Hello, I tried to load model which larger than my single gpu, so I seperate four part layer to my 4 gpus, after that ,I tried to send query to the model , and I got error in line
x = embed_tokens(input_ids)
my source code is below
import torch
from transformers import AutoTokenizer, AutoModelForCausalLM
# 加載 tokenizer 和 Gemma 模型
tokenizer = AutoTokenizer.from_pretrained(pretrained_model_name_or_path="google/gemma-7b-it", token='hf_xxxxxx')
model = AutoModelForCausalLM.from_pretrained("google/gemma-7b-it")

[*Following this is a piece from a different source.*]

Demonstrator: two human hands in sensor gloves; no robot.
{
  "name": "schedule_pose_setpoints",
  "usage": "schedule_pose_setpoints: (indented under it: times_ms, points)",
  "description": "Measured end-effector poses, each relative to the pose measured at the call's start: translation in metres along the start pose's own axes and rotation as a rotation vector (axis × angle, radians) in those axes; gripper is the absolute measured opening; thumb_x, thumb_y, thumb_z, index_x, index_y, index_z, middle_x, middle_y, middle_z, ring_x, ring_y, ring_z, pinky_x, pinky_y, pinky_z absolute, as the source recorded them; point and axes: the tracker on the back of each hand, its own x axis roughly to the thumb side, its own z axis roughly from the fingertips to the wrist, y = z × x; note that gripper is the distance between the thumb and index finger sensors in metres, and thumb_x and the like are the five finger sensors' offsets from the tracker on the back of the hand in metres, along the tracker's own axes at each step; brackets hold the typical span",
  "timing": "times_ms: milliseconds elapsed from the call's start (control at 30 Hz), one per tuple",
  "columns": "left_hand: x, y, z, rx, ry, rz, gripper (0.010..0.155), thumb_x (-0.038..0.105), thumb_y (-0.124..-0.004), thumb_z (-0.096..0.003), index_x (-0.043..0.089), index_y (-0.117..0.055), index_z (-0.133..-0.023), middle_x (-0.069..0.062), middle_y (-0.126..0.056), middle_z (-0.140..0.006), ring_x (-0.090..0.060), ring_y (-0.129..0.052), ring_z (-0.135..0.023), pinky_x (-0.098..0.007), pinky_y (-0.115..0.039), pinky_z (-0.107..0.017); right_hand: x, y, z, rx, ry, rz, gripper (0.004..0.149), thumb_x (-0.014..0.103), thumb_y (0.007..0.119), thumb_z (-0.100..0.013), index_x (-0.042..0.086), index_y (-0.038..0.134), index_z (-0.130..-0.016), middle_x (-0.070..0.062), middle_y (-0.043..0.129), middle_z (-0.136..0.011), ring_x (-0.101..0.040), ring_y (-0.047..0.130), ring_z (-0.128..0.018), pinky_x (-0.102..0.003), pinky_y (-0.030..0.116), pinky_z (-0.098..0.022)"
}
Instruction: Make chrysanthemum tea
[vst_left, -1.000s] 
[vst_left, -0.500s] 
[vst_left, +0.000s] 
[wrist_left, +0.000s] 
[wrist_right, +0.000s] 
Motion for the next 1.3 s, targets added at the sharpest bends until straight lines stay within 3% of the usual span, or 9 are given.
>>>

# 假設模型層在 model.model.layers
layers = list(model.model.layers.children())
# 將模型的層分配到不同的 GPU
part1 = torch.nn.Sequential(*layers[:len(layers)//4]).to('cuda:0') # 前 1/4 層到 GPU 0
part2 = torch.nn.Sequential(*layers[len(layers)//4:len(layers)//2]).to('cuda:1') # 第二 1/4 層到 GPU 1
part3 = torch.nn.Sequential(*layers[len(layers)//2:3*len(layers)//4]).to('cuda:2') # 第三 1/4 層到 GPU 2
part4 = torch.nn.Sequential(*layers[3*len(layers)//4:]).to('cuda:3') # 最後 1/4 層到 GPU 3
# 處理嵌入層和輸出層
embed_tokens = model.model.embed_tokens.to('cuda:0') # 嵌入層放到 GPU 0
norm = model.model.norm.to('cuda:3') # 標準化層放到 GPU 3
lm_head = model.lm_head.to('cuda:3') # 輸出層放到 GPU 3
# 準備輸入數據
input_text = "What are the macronutrients, and what roles do they play in the human body?"
input_ids = tokenizer(input_text, return_tensors="pt").input_ids.to('cuda:0')
# 前向傳播:依次在每個 GPU 上運行模型部分,並在每步之間移動張量
with torch.no_grad():
# 嵌入層計算在 GPU 0 上
x = embed_tokens(input_ids)
# 第一部分層計算在 GPU 0 上
x = part1(x)
# 將數據從 GPU 0 移動到 GPU 1
x = x.to('cuda:1')
# 第二部分層計算在 GPU 1 上
x = part2(x)
# 將數據從 GPU 1 移動到 GPU 2
x = x.to('cuda:2')
# 第三部分層計算在 GPU 2 上
x = part3(x)
# 將數據從 GPU 2 移動到 GPU 3
x = x.to('cuda:3')
# 第四部分層計算在 GPU 3 上
x = part4(x)
# 最後的標準化和輸出層在 GPU 3 上
x = norm(x)
output = lm_head(x)
# 將輸出轉換為文本
generated_text = tokenizer.decode(output.argmax(dim=-1)[0], skip_special_tokens=True)
print(f"Generated text:\n{generated_text}")
I would really appreciate some help with this! Thanks in advance.